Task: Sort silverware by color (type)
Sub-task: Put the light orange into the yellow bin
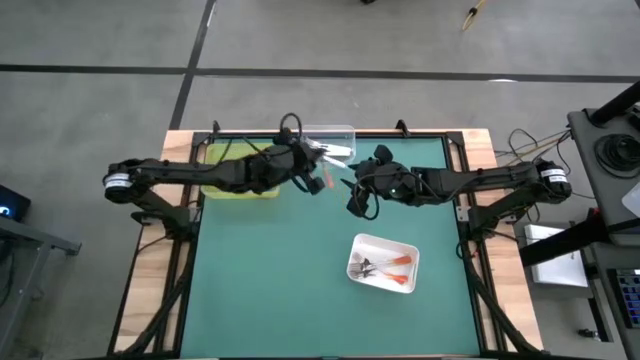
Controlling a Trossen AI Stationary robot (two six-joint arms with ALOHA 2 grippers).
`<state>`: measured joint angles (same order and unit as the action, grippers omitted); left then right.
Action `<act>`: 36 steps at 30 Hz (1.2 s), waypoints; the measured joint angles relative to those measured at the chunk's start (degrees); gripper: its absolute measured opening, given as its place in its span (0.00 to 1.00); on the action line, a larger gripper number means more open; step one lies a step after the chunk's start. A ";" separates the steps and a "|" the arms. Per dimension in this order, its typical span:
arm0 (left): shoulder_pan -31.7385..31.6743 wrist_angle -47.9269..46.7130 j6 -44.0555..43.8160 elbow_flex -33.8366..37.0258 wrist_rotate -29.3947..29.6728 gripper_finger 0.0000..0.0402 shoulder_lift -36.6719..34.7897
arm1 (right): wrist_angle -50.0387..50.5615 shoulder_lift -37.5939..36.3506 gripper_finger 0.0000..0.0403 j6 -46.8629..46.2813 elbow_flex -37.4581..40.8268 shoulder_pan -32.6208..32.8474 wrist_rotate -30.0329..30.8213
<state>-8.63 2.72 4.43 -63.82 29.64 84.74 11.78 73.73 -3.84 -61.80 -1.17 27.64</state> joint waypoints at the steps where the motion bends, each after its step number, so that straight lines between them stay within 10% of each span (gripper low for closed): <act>1: -0.77 -1.26 -0.17 0.32 0.55 0.00 -0.90 | 0.27 0.00 0.48 -0.05 0.00 0.00 -0.02; 20: -9.05 -13.04 -8.13 17.48 -1.96 0.00 -27.66 | 2.74 0.12 0.48 -1.43 0.04 0.00 -0.02; 36: -7.84 -10.25 -17.12 23.57 -5.70 0.00 -25.90 | 2.48 0.22 0.48 -5.66 0.04 0.00 -0.11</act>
<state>-16.47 -7.53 -12.69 -40.25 23.94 58.84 14.26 73.95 -9.50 -61.76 -1.17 27.53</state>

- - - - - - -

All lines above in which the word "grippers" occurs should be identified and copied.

Controlling a Trossen AI Stationary robot (two six-joint arms with ALOHA 2 grippers).
`<state>`: measured joint angles (same order and unit as the action, grippers omitted); left then right.

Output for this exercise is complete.